For those of you keeping mbuna who have loads of rock from glass-to-glass in your tank (either front to back, end to end, or both), you know how difficult it is to vacuum the substrate around the rocks using a standard Python. Though rock work still needs to be removed and the substrate vacuumed on a regular basis, you don’t have to do it every water change, especially if you do water changes at least weekly. In fact, I would recommend that you don’t. However, there are several ways to vacuum some of the crevices and tight spaces without moving the rock.

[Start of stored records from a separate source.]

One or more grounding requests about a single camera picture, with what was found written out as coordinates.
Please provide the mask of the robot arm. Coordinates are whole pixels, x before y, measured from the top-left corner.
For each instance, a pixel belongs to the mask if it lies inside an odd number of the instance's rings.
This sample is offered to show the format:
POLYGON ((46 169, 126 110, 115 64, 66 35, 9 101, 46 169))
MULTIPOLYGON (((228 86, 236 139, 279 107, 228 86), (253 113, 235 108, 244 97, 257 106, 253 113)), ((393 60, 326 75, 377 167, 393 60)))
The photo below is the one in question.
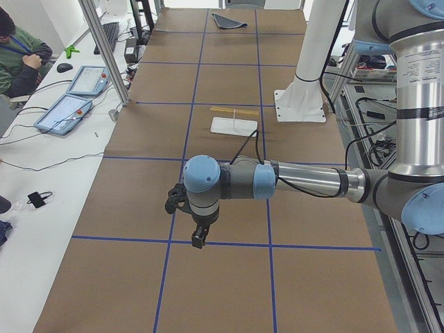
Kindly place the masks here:
POLYGON ((346 197, 423 234, 443 232, 443 2, 360 1, 356 39, 386 43, 397 56, 395 163, 386 171, 346 171, 193 157, 184 167, 182 192, 184 211, 196 222, 194 247, 205 245, 220 200, 265 199, 276 189, 346 197))

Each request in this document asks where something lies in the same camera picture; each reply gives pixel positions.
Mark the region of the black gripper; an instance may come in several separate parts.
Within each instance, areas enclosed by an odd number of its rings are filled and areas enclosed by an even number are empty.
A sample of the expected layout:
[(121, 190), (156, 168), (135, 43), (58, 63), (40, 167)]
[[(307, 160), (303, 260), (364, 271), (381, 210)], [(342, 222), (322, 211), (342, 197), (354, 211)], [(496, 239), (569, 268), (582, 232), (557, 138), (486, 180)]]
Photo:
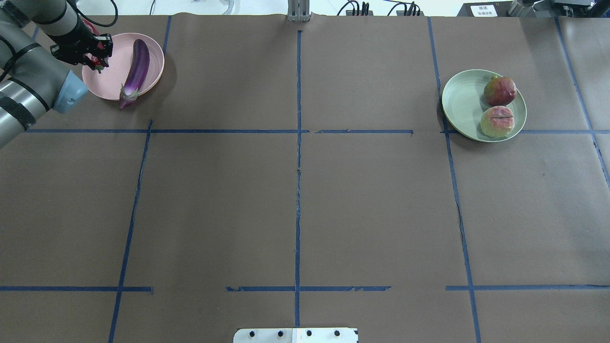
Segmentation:
[(102, 60), (105, 67), (109, 67), (108, 59), (112, 56), (112, 50), (112, 37), (109, 33), (104, 33), (98, 36), (92, 35), (71, 45), (53, 45), (51, 47), (51, 54), (57, 60), (70, 65), (81, 64), (93, 67), (91, 61), (86, 56), (87, 53), (91, 53)]

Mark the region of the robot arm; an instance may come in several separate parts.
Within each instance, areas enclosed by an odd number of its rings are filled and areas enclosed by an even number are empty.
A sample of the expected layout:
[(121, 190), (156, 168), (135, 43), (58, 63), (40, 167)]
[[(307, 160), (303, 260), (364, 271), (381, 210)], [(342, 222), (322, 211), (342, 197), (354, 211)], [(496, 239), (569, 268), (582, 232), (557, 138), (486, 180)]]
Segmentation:
[(87, 26), (69, 0), (1, 2), (0, 145), (15, 139), (50, 110), (66, 113), (89, 90), (70, 65), (108, 67), (113, 41)]

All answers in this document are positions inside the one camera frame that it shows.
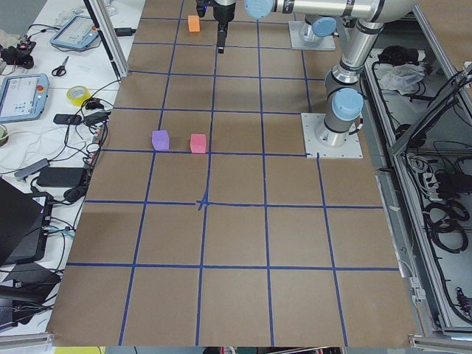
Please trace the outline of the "purple foam block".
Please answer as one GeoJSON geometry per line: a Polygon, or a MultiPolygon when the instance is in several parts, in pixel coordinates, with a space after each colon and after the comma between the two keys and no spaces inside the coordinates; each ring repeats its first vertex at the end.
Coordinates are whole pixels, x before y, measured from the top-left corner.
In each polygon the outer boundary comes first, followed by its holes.
{"type": "Polygon", "coordinates": [[[154,130],[151,135],[151,143],[156,151],[170,149],[170,136],[167,130],[154,130]]]}

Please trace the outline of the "grey usb hub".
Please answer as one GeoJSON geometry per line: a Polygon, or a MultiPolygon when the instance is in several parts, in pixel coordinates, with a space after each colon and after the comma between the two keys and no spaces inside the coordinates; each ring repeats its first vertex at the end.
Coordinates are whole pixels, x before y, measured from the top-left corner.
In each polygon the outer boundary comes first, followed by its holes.
{"type": "Polygon", "coordinates": [[[18,179],[26,179],[28,176],[38,173],[42,169],[48,166],[49,166],[49,160],[46,158],[43,158],[33,164],[23,167],[19,171],[15,172],[14,176],[18,179]]]}

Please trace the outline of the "pink foam block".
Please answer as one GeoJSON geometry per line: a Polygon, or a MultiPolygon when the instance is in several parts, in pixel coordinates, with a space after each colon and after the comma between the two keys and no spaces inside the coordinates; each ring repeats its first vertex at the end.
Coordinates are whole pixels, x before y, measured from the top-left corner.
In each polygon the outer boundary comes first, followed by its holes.
{"type": "Polygon", "coordinates": [[[207,137],[202,133],[192,133],[190,136],[191,153],[205,154],[207,152],[207,137]]]}

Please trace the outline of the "white cloth rag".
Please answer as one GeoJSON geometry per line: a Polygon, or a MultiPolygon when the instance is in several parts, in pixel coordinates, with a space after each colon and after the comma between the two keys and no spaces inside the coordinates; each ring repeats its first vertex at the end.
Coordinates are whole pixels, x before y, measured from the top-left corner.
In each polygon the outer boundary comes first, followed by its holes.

You can always employ the old gravity siphon method by simply using just a small diameter hose. A better solution and one that works quite well is to cut a short piece of PEX pipe and attach it to the small diameter hose. The PEX is flexible but not near as much as the hose itself and it provides just enough rigidity to poke into tight spots without having to grasp it near the end like you would using just the hose end alone. You can also modify your python so that it “steps down” in diameter to a much smaller size and then attach the PEX at the end. This will essentially turn your Python into a super vacuum with significant suction, if you run the faucet while vacuuming!
In the above photo, I’ve cut a 6″ length of 1/4″ PEX which I’ve inserted into a 1/2″ OD hose. You should be able to find PEX pipe at your local hardware store. I got mine at Lowe’s. I’ve used a zip tie to keep the hose from sliding on the pipe because, though the fit is pretty good, it’s not as tight as I would like. In addition to getting into tight spaces, this works really well when you’re trying to do some real precision vacuuming, especially around shell dwellers with really small fry. I haven’t modified my Pythons to step-down to the small diameter. I’m using it with the standard gravity siphon because I have sand substrate and the gravity suction is just enough.